Un exemple sera plus parlant que de fastidieuses explications.
>> Je rédige une requête pour saisir le Juge...
et j’attends...
j’attends que les mairies concernées me délivrent les indispensables actes d’état civil, que le notaire (qui n’a pas, non plus la même notion du temps que l’avocat...) établisse l’impératif acte liquidatif de communauté en matière de divorce sur requête conjointe, que mes clients remplissent les innombrables attestations sur l’honneur, désormais exigées par le Greffe...
>> Je dépose ma requête au Greffe...
et j’attends...
j’attends la convocation pour une audience qui aura lieu dans 6 mois parce que la juridiction est en sous effectif, parce que sur les 2 Juges aux Affaires Familiales et demi qui la compose, la 1ère est enceinte, le second en arrêt maladie, la 3ème formation et le 4ème sans greffière, cette dernière étant elle-même enceinte, en maladie ou en formation
à cette 1ère audience, un confrère se manifestera pour intérêts et obtiendra un renvoi de mon adversaire... et 6 mois de plus puisque la Juge aux Affaires Familiales n°1 sera sortie de son congés maternité pour entrer dans le congé parental, le n° 2 qui était en formation est désormais en maladie et vise et versa et que, de toute façon, il n’y a plus de greffier du tout...
… alors, je continue à attendre...
>> Le jour « j », 10 ou 12 mois après l’introduction de ma procédure, je me rends à l’audience...
et j’attends...
… j’attends mon tour de plaider, longtemps, très longtemps... souvent des heures, debout dans un couloir allant assurer à intervalles réguliers, à mes clients que, « c’est normal » mais que « oui » ils feraient bien trouver une mamie disponible s’ils ne veulent pas que leurs enfants soient confiés aux services sociaux à l’heure de la fermeture de l’école.
>> Puis, on finit par plaider... mais alors là pas longtemps, pas longtemps du tout, parce que l’on a pas le temps (« vous vous rendez compte, 30 dossiers audiencés ce matin, si tout le monde plaidait aussi longtemps que vous !..... »)... et l’on plaide, l’on plaide qu’il y a urgence, urgence à transférer la domiciliation d’un enfant maltraité, à mettre un terme à une situation de violence, ou à supprimer la pension alimentaire d’un père à bout de souffle financièrement ;
... et on attend...
on attend un jugement qui sera rendu 6 à 8 semaines plus tard et nous sera transmis dans sa version papier 2 semaines plus tard encore...

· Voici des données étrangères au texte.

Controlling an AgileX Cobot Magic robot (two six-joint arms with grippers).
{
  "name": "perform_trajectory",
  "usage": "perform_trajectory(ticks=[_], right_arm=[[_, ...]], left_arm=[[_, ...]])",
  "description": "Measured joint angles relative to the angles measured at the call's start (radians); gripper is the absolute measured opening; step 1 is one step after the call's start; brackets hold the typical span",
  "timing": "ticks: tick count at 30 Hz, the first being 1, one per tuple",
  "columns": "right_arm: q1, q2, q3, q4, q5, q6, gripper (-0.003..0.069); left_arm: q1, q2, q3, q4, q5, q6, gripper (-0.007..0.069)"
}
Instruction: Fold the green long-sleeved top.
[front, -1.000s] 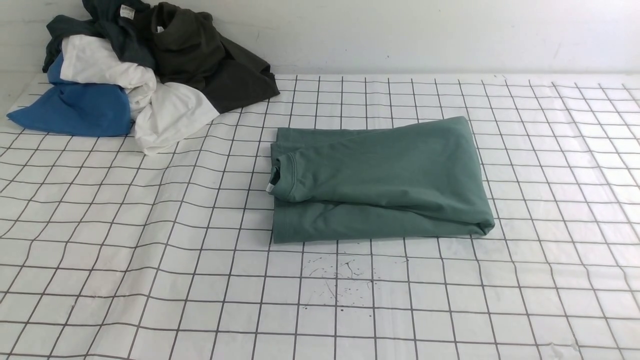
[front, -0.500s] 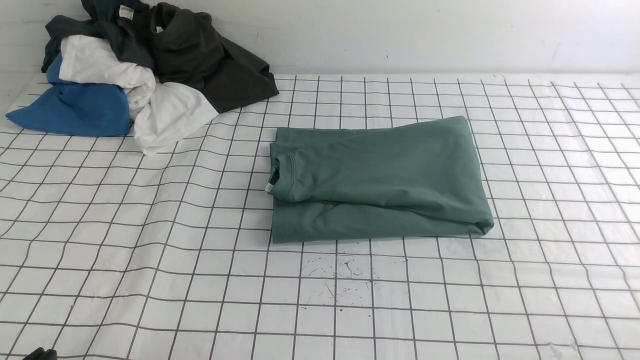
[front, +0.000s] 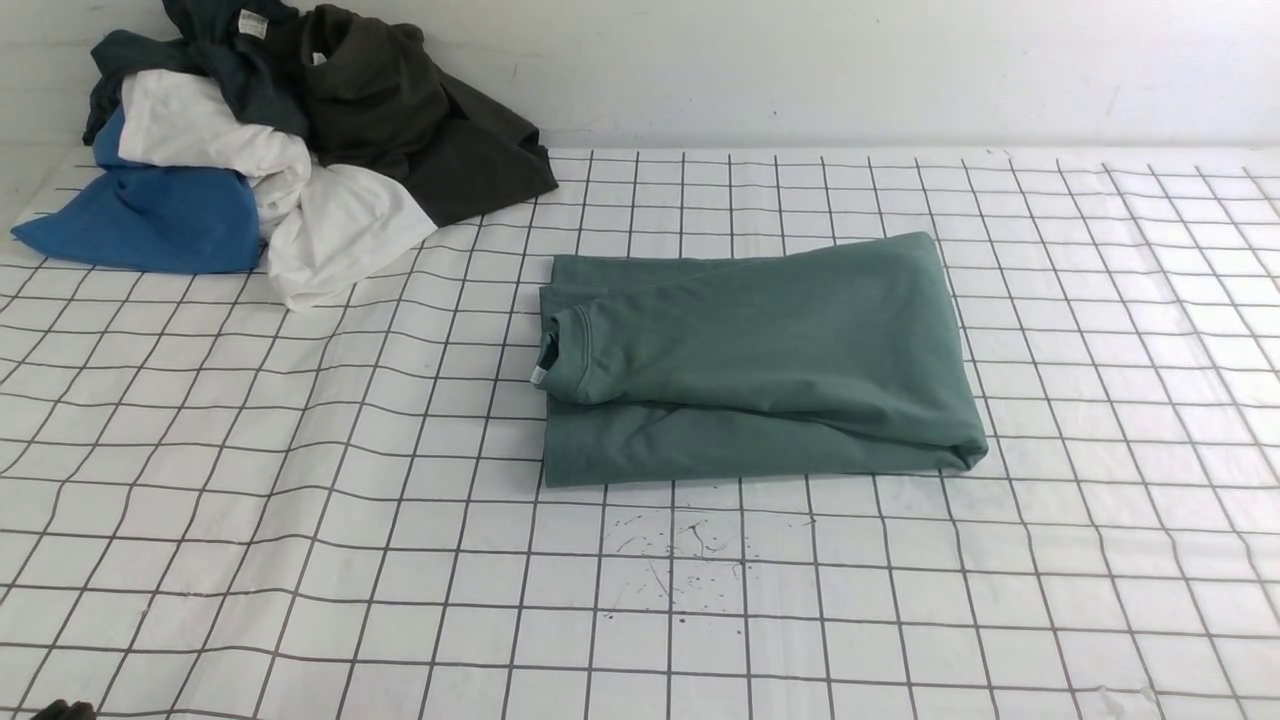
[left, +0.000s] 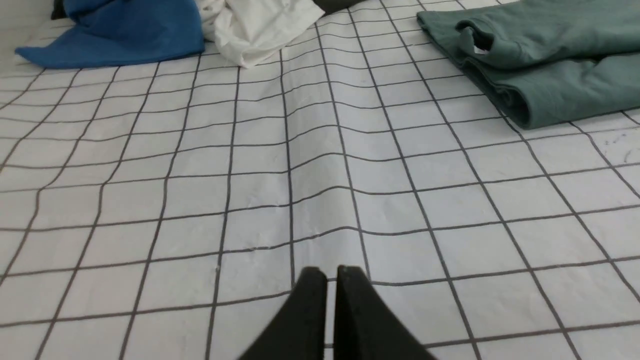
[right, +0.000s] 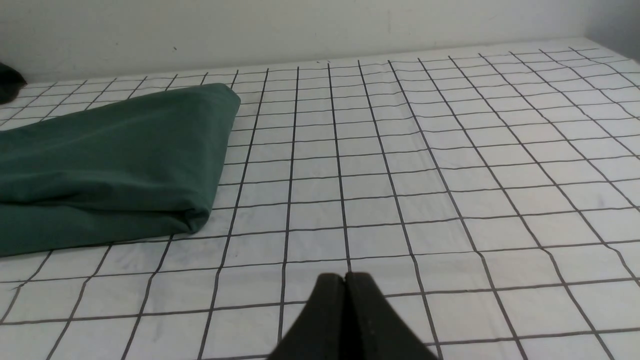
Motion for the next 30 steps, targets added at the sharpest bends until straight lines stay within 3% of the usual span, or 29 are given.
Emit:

Pour les plus courageux : la Cour d’appel...
et le parcours du combattant reprends. Je n’ose évoquer la saisine de la Cour de Cassation... vous ne me croiriez de toute façon pas.
Et ce domaine également, l’écoulement du temps pèsera sur l’issue de la procédure.
Il exacerbera les passions et les rancoeurs, verra la multiplication des incidents et des procédures dites épiphénomènes, éventuellement des procédures pénales, fera grandir des enfants dans des climats de violences et d’incertitudes insupportables et hypothèques pour leur avenir.
A l’inverse le temps en découragera certains qui renonceront à leurs prétentions au profit d’une transaction déséquilibrée, voire inique, mais rapidement conclue.
Il deviendra le « bon conseiller » de parents qui s’inscrivent dans l’apaisement, le constat fait des dégâts déjà occasionnés par des débats violents et stériles.
Que l’on se comprenne bien, encore une fois... la présente n’a pas pour objet de clouer au pilori des Magistrats et des Greffiers qui, tout autant que nous, font ce qu’ils peuvent pour que la « machine tourne », même avec quelques grincements.
Mon propos est simplement de vous amener à considérer que, tout autant que les courants doctrinaux, les revirements jurisprudentiels, la personnalité des Magistrats, les données de votre propre dossier, auront une influence sur l’issue de celui-ci.
Il est un paramètre important, avec lequel vous devrez compter et composer et qu’il vous appartiendra intégrer en tout état de cause dans vos prévisions.